Um sentimento de independência ambígua, como ela admite, interpretando “The end of the man”, de Hanna Rosin, a crônica da obsolescência masculina. Lucia bate duro, ao endossar a premissa de que o homem norte-americano perdeu a sua importância social. No fim do artigo,  tenta apaziguar os ânimos, dando a entender que a guerra social, nos EUA, não é de gênero, e sim de classes. Não me iludo: foi apenas um desvio da formação gauche.

O fato é que, depois de passar duas horas tentando chegar ao quarto maior evento mundial da indústria automotiva, na última sexta-feira (26/10), driblando o trânsito na ponte da Casa Verde, os marronzinhos da CET, um batalhão de cambistas que ignoram a sua credencial de jornalista e insistem para que você lhes venda o ingresso usado pela metade do preço, para que eles possam revendê-lo “ganhando alguma coisa”, além de vários quilômetros de pais de quarenta anos com seus filhos de dez e jovens desocupados com suas latas de cerveja e anedotas estúpidas, cheguei, enfim, ao interior parque de exposições do Anhembi.

As máquinas que os italianos, com a sua habilidade ancestral, sempre associaram ao sexo feminino, estavam lá: as Mercedes, as Porshe, as Chrisler, as BM, as Renault, as Audi, modelos japoneses, coreanos; fuscas, suvs, carros-conceito, carros elétricos, Fórmula 1. Porém, as outras máquinas, que, ao longo das últimas décadas, atrairam hordas masculinas interessadas em conferir formas perfeitas, design de última geração e desempenho impecável, não estavam mais lá.

Em vez disso, havia: workshop para mulheres, estúdio de maquiagem, lounge feminino, manicures e cabelereiros como atrações dos estandes das grandes marcas.

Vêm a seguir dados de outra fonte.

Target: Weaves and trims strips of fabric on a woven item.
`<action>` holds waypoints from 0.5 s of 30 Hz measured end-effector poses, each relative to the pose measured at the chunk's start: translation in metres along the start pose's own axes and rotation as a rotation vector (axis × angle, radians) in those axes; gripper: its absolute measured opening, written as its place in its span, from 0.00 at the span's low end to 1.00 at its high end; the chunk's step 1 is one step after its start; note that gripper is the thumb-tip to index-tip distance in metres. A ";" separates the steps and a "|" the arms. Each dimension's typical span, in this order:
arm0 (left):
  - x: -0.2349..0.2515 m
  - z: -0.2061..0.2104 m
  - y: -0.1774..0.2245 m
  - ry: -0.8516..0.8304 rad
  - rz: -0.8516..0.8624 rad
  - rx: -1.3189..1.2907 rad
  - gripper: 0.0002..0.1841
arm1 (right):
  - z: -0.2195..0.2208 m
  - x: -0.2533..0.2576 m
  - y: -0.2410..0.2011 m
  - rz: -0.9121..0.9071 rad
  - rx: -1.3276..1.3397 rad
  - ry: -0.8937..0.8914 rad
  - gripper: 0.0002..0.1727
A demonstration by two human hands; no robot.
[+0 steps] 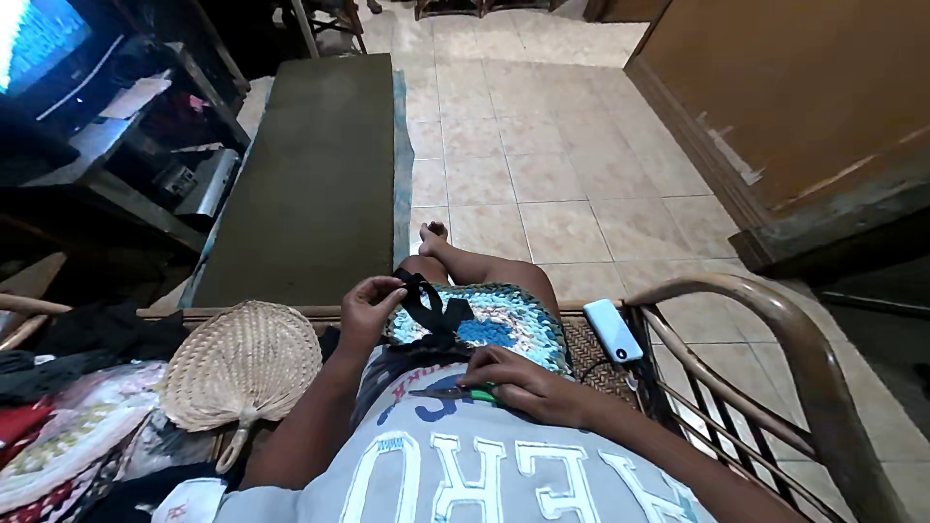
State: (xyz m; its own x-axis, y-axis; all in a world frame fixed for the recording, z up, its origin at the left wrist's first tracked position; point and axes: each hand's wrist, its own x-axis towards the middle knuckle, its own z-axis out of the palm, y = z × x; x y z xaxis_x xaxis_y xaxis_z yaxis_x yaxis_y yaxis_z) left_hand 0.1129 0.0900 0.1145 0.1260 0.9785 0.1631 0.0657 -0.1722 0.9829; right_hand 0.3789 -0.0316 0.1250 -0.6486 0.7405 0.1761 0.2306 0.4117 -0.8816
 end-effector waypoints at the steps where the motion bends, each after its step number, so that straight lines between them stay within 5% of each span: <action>1: -0.001 -0.002 0.001 0.006 -0.003 -0.003 0.11 | 0.000 -0.004 0.001 -0.013 -0.016 0.032 0.23; 8: -0.003 -0.011 -0.001 0.063 -0.050 -0.059 0.11 | -0.020 -0.018 -0.021 0.036 -0.481 -0.068 0.23; 12: -0.005 -0.003 0.004 0.016 -0.171 -0.182 0.11 | -0.030 -0.017 -0.035 0.174 -0.464 -0.206 0.26; 15: -0.009 0.003 0.005 -0.017 -0.062 -0.122 0.10 | -0.028 -0.015 -0.036 0.228 -0.408 -0.124 0.24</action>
State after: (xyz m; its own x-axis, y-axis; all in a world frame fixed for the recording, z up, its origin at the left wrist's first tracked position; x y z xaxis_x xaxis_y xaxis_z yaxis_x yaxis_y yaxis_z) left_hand 0.1156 0.0801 0.1178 0.1420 0.9847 0.1012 -0.0473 -0.0954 0.9943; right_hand 0.4009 -0.0427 0.1667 -0.6245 0.7772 -0.0774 0.6266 0.4394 -0.6437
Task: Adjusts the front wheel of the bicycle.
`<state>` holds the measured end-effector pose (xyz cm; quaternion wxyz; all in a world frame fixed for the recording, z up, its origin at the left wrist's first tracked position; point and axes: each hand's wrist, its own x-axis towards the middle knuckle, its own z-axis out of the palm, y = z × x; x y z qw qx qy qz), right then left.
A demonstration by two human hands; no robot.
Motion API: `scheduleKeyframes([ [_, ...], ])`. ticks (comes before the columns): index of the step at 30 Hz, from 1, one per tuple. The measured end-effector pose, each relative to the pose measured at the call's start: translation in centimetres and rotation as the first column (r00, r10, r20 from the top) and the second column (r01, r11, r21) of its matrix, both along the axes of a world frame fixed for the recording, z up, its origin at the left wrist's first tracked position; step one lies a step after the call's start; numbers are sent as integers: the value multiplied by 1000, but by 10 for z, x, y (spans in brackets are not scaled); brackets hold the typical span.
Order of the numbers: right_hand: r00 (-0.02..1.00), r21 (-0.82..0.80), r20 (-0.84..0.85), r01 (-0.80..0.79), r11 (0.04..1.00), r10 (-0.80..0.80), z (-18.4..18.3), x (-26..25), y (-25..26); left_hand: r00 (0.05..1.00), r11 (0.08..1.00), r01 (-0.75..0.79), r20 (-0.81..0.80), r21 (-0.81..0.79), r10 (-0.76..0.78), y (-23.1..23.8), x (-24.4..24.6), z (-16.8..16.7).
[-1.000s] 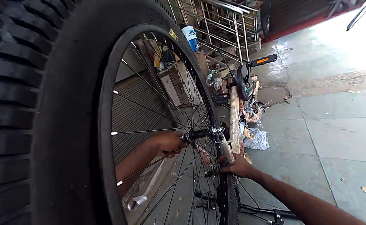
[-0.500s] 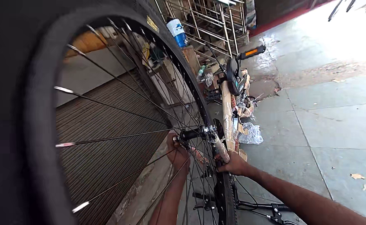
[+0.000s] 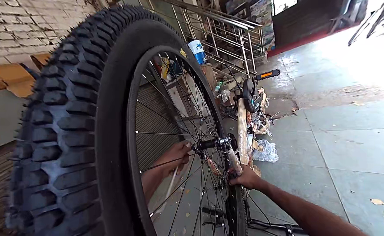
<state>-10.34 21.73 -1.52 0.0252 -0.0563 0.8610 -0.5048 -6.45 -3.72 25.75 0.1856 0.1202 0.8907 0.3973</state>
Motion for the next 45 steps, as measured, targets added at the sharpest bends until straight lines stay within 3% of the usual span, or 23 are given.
scheduleKeyframes([
  [2, 1000, 1, -18, -9, 1000, 9, -4, -2, 0, 992, 999, 1, 125, -40, 4, 4, -7, 17],
  [5, 998, -15, -49, -26, 1000, 25, -3, -1, 0, 987, 998, -55, 152, 22, 51, 5, -9, 9],
  [12, 993, -35, -111, -47, 998, 43, -7, -5, 2, 957, 997, -39, -283, 68, 56, 3, -12, -36],
  [14, 992, -24, -114, -57, 998, 54, -6, -6, 3, 834, 992, -60, -540, 108, 110, 2, -14, -65],
  [16, 992, -19, -114, -58, 998, 56, -7, -7, 4, 654, 973, -71, -727, 219, 211, 9, -18, -99],
  [19, 993, -41, -111, -55, 998, 51, -7, -7, 5, 487, 935, -58, -807, 351, 333, 25, -28, -129],
  [21, 993, -44, -109, -56, 997, 51, -3, -7, 6, 414, 916, -33, -828, 400, 377, 38, -37, -130],
  [24, 995, -53, -92, -54, 997, 49, -4, -3, 5, 318, 917, -77, -862, 392, 395, 40, -47, -143],
  [29, 996, -38, -47, -79, 996, 77, 6, 3, 6, 518, 972, -195, -828, 132, 216, 5, -28, -119],
  [32, 997, -34, -39, -72, 997, 71, 4, 5, 5, 651, 995, -95, -758, -26, 43, -17, -26, -90],
  [34, 996, -49, -36, -80, 996, 78, 2, 4, 4, 816, 990, 10, -571, -140, -89, -16, -17, -56],
  [36, 996, -45, -31, -87, 995, 85, -1, 2, 4, 959, 989, 48, -272, -142, -85, -8, -9, -22],
  [39, 996, -54, -56, -75, 996, 72, -4, 2, 3, 999, 983, -35, -5, -182, 35, 9, 4, 13],
  [40, 996, -54, -61, -73, 996, 69, -4, 2, 3, 994, 971, -105, 8, -214, 109, 18, 10, 19],
  [45, 995, -41, -78, -71, 997, 67, -9, -4, 4, 997, 998, -59, -56, 18, 59, 9, -7, -13],
])
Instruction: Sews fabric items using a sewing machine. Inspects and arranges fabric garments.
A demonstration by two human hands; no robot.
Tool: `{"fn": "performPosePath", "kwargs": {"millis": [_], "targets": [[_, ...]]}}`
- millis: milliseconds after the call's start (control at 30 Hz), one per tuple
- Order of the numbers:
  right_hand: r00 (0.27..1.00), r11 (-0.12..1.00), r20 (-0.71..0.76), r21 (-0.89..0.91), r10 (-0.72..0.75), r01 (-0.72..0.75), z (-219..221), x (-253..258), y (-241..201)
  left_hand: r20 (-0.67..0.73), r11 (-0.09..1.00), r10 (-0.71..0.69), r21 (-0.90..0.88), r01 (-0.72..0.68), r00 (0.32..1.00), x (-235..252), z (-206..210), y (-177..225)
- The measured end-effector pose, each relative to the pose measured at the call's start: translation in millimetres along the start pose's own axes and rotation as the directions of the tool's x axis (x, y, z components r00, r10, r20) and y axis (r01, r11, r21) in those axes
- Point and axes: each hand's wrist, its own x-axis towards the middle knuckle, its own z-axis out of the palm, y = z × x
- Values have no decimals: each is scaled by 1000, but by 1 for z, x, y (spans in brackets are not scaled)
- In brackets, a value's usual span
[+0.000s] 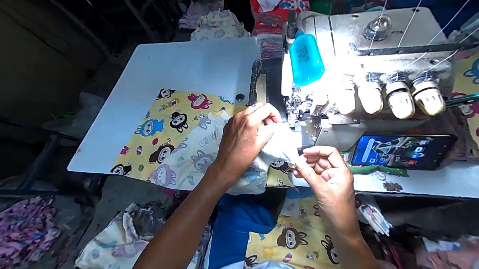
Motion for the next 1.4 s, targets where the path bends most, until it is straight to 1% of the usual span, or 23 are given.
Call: {"fn": "performPosePath", "kwargs": {"millis": [100,200,367,467,567,700,833,900,967,1033,1067,1133,1200,1267,1300,1400], "targets": [[1000,1000,7,-16,-21,21,1,-3,2,-41,1000,5,21,-5,999,-6,6,-1],[999,999,8,-20,-40,40,1,-3,4,-60,1000,13,-9,-14,998,-10,8,-5],[998,998,-4,1,-69,69,1,-4,3,-78,1000,5,-19,-7,997,-7,9,-3],[996,996,-7,-14,-88,88,-2,-6,4,-131,999,-16,-35,11,991,-3,15,-2],[995,995,-18,-20,-101,101,-3,-7,5,-103,999,3,-33,-6,995,-7,14,0],[990,990,-26,-28,-137,136,-1,-6,5,-123,997,27,-63,-35,992,-5,19,1],[979,976,-41,-94,-201,197,0,-5,9,-111,993,-12,-114,-1,994,10,23,2],[973,961,-42,-171,-227,216,0,-3,9,-105,992,8,-122,-21,994,12,24,-4],[963,934,-41,-259,-266,247,1,0,9,-99,989,49,-137,-62,994,17,25,-14],[948,878,-31,-387,-318,282,3,4,8,-78,985,70,-151,-81,995,26,23,-23],[940,837,-18,-460,-342,296,5,6,7,-80,988,81,-124,-90,994,32,22,-28],[924,742,20,-589,-382,320,7,10,6,-117,993,113,-12,-115,987,38,19,-34],[905,658,61,-666,-421,351,6,11,4,-156,994,107,18,-105,982,28,15,-22],[898,614,89,-701,-430,363,4,9,3,-153,995,85,-47,-93,985,6,11,0],[898,595,102,-716,-428,365,3,8,3,-144,992,78,-89,-91,987,-3,12,3],[891,519,152,-766,-428,380,-1,6,3,-78,981,88,-167,-100,993,-7,18,-11]]}}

Meninos, eu vi. Não ousem me perguntar as razões, os motivos, mas, certamente, não faltariam argumentos para justificar o fenômeno: ascensão social, poder e decisão de compra, segmentação do setor, redistribuição de tarefas, mudança no modelo tradicional de família, conspiração das elites (este, certamente, um exagero petista).

O vício de jornalista não me foi suficiente para motivar uma volta ao Anhembi, a fim de catalogar e classificar todos esses atrativos às novas consumidoras, com suas promoções e serviços. Mesmo considerando que o fenômeno passou desapercebido pela grande mídia. Num lugar que, até ontem, era um dos poucos redutos masculinos que restavam intocados no mundo.

No fim, talvez as mulheres tenham razão: foi preciso a mulher daquele meu amigo voltar o passeio, no último sábado, carregada de chaveirinhos e comentários sobre as últimas versões xis-ípisilon-zê do modelo XPTO do fabricante Delta, para que eu entendesse: ela tinha ido ao Salão do Automóvel que, afinal, virou coisa de mulher.

(Foto) Cockpit de um B-52: adivinhe quem está no comando: homem ou mulher?